# Prompt
Starting from the line that contains "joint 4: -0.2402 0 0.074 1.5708", give back every line through the end of the listing exactly as written and no other line.

# Records for the task

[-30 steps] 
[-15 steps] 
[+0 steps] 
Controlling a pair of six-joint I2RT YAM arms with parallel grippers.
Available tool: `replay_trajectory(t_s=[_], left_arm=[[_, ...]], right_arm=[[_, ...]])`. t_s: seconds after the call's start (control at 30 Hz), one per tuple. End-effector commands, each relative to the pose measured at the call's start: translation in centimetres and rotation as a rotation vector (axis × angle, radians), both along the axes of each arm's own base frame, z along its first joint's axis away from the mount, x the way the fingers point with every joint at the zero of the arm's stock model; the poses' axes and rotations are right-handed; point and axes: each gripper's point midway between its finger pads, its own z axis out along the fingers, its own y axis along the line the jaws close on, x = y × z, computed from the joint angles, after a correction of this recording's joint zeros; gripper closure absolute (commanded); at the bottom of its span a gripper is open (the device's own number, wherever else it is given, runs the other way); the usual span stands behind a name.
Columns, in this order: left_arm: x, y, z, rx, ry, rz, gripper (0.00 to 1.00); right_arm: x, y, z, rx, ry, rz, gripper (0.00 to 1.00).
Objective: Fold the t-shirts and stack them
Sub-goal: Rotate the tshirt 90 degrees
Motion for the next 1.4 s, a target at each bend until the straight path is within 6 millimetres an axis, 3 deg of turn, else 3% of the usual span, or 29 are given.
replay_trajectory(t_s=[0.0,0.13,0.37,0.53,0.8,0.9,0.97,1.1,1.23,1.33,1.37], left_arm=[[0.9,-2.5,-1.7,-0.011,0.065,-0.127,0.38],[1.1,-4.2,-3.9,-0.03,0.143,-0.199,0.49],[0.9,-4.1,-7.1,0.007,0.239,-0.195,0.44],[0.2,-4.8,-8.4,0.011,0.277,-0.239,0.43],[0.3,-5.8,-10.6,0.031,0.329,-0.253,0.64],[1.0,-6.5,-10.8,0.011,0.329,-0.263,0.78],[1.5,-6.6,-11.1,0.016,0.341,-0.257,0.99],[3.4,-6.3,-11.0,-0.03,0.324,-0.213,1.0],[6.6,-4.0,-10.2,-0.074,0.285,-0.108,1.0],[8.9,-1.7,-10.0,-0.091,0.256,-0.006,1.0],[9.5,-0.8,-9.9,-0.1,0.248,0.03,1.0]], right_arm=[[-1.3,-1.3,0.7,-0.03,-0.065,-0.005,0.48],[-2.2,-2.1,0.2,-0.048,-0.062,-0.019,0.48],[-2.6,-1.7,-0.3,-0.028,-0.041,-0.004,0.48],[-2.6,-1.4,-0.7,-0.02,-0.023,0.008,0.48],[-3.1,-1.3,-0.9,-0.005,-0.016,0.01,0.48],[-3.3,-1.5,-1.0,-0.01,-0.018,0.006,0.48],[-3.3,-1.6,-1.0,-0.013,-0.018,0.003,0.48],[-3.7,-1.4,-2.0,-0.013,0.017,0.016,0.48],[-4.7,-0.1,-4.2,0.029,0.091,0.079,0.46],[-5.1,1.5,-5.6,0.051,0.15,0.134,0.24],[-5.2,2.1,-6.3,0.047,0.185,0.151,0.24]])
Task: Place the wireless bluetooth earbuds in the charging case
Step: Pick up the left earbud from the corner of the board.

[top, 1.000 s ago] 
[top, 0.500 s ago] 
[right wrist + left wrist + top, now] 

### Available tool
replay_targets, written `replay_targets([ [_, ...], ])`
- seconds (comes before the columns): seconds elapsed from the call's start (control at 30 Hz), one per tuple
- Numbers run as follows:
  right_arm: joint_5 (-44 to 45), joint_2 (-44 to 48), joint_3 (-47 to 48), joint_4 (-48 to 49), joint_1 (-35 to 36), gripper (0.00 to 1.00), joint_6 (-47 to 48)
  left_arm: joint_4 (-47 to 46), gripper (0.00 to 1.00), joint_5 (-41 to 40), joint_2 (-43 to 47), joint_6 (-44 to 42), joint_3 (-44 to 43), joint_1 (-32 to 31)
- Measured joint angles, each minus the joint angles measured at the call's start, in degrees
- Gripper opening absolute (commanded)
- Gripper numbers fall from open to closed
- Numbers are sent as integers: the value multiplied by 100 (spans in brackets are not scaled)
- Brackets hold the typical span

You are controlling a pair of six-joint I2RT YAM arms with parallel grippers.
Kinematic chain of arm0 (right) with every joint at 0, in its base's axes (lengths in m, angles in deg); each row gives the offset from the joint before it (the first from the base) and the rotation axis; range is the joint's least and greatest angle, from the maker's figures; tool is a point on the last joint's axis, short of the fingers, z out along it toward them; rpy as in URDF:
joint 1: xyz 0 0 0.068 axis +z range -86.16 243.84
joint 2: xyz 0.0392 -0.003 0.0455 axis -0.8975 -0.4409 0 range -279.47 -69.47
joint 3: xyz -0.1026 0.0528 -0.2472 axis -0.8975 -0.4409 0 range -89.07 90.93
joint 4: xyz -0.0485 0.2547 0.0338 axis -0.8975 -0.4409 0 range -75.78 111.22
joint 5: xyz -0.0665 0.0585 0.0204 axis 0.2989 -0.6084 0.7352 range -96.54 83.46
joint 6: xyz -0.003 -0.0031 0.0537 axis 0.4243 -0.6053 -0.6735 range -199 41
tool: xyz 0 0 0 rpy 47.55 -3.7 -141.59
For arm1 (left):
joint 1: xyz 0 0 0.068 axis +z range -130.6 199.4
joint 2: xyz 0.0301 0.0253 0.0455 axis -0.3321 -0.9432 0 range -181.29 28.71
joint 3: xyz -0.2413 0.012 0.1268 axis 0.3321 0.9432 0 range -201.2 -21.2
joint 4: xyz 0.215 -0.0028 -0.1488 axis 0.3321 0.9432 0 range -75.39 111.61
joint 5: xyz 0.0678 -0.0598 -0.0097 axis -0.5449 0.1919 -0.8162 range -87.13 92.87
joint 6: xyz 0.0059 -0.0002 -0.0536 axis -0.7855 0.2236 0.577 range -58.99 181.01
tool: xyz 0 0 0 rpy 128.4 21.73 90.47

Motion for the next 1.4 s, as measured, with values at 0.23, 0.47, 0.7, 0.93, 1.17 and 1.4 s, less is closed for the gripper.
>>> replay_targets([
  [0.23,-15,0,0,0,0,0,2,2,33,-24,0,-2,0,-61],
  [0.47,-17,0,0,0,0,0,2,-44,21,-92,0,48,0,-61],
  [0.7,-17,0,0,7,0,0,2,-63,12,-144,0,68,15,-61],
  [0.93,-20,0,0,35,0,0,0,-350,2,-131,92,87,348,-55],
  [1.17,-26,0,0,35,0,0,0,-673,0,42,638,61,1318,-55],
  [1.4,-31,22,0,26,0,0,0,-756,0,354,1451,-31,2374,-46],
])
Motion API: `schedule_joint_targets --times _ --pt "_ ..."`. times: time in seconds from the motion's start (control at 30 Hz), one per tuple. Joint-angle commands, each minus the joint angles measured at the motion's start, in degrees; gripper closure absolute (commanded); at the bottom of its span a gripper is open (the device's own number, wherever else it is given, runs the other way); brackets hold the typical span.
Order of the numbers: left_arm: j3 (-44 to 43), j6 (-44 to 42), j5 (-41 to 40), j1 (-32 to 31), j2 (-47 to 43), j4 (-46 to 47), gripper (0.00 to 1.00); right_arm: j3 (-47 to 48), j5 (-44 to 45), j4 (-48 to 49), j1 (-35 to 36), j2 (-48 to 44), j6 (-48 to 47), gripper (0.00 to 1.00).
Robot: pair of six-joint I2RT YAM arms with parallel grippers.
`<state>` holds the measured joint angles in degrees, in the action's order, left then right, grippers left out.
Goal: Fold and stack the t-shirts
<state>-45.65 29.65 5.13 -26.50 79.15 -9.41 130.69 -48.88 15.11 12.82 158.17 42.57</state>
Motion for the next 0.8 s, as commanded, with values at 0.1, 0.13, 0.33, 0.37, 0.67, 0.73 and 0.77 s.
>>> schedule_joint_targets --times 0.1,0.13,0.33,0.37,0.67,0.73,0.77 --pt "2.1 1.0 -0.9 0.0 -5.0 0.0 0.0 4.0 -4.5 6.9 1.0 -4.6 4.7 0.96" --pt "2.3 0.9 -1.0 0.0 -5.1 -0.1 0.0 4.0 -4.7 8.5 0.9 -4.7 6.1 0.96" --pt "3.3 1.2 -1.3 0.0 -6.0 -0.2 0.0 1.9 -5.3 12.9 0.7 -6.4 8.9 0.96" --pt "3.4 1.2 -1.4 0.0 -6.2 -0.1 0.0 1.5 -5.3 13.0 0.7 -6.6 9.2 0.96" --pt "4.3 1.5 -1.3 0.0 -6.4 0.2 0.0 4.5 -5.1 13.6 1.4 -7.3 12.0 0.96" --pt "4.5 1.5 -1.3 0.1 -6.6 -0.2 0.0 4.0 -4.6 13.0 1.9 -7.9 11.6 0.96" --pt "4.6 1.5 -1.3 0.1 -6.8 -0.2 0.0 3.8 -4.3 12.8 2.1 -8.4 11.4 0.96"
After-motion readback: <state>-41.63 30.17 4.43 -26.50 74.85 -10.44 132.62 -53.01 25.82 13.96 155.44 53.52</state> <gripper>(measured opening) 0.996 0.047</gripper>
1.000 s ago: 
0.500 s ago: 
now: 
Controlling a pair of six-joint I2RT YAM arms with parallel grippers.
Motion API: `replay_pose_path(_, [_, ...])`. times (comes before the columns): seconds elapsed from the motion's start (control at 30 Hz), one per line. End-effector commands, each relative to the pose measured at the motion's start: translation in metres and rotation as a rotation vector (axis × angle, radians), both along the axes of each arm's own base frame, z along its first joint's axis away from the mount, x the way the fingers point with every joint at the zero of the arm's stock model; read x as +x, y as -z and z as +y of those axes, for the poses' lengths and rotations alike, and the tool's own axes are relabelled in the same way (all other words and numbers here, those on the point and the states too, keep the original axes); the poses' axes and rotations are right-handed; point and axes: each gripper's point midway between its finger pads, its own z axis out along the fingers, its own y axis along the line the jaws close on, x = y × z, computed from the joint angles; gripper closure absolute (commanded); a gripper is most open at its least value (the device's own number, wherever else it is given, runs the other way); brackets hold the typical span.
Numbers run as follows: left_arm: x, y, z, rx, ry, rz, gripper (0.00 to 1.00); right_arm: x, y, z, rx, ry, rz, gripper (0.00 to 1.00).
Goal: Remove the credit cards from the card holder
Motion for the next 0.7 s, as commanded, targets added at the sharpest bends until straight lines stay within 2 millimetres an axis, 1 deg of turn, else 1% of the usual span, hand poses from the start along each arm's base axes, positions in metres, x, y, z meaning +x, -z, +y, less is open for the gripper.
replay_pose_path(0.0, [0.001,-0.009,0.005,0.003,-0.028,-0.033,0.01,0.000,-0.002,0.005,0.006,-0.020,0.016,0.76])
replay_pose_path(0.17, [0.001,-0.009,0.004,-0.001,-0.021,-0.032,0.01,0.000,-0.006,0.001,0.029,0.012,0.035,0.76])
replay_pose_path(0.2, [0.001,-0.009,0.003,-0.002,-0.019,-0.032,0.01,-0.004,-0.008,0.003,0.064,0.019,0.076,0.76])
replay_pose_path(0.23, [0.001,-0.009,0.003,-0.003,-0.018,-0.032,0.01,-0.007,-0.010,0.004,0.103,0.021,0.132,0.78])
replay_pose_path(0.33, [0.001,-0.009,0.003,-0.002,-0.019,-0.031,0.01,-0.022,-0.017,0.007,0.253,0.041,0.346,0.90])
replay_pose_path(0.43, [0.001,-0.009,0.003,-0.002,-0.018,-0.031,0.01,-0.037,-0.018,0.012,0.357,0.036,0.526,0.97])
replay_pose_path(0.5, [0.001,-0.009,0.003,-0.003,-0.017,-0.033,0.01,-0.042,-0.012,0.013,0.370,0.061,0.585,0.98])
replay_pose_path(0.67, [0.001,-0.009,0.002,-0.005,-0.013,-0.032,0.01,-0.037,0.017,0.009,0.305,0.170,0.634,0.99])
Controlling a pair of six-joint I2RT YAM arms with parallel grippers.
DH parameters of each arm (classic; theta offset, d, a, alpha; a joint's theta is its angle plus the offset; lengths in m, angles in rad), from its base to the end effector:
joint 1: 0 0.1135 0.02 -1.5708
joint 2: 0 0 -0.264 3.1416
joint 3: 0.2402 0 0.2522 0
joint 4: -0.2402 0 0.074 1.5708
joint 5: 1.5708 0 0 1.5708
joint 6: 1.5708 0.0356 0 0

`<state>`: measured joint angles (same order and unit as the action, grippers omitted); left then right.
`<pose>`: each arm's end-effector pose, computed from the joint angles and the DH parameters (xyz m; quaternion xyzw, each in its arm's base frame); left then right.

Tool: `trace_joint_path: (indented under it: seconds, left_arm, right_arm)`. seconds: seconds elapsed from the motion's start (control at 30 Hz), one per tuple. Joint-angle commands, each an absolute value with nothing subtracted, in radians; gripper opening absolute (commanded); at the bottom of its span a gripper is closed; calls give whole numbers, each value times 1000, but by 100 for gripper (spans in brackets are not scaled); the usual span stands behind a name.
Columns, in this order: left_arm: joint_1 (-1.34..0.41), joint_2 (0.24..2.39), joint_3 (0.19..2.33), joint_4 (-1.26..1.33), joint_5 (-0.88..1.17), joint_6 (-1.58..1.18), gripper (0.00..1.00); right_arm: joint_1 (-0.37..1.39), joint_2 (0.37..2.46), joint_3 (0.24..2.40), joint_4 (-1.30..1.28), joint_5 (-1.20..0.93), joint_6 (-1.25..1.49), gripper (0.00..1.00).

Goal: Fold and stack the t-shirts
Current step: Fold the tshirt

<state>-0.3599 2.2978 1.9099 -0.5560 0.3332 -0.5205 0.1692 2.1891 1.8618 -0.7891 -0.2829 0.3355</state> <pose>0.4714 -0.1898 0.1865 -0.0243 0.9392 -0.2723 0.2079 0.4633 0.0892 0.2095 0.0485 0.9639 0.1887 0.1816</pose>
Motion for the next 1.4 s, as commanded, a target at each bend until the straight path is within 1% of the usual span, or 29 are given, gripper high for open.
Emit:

# Response to this task
joint 4: -0.2402 0 0.074 1.5708
joint 5: 1.5708 0 0 1.5708
joint 6: 1.5708 0.0356 0 0

`<state>`: measured joint angles (same order and unit as the action, grippers omitted); left then right.
`<pose>`: each arm's end-effector pose, computed from the joint angles and the DH parameters (xyz m; quaternion xyzw, each in its arm's base frame); left then right.

Tool: `trace_joint_path: (indented under it: seconds, left_arm, right_arm)`. seconds: seconds elapsed from the motion's start (control at 30 Hz), one per tuple. Joint-angle commands, each an absolute value with nothing subtracted, in radians; gripper opening absolute (commanded); at the bottom of its span a gripper is closed; calls give whole numbers, each value times 1000, but by 100 for gripper (spans in brackets are not scaled); the usual span stands behind a name.
Columns, in this order: left_arm: joint_1 (-1.34..0.41), joint_2 (0.24..2.39), joint_3 (0.19..2.33), joint_4 (-1.26..1.33), joint_5 (-0.88..1.17), joint_6 (-1.58..1.18), gripper (0.00..1.00); right_arm: joint_1 (-0.37..1.39), joint_2 (0.37..2.46), joint_3 (0.24..2.40), joint_4 (-1.30..1.28), joint_5 (-1.20..0.93), joint_6 (-1.25..1.49), gripper (0.00..1.00).

Goal: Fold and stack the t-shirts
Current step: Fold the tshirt

<state>-0.3599 2.2978 1.9099 -0.5560 0.3332 -0.5205 0.1692 2.1891 1.8618 -0.7891 -0.2829 0.3355</state> <pose>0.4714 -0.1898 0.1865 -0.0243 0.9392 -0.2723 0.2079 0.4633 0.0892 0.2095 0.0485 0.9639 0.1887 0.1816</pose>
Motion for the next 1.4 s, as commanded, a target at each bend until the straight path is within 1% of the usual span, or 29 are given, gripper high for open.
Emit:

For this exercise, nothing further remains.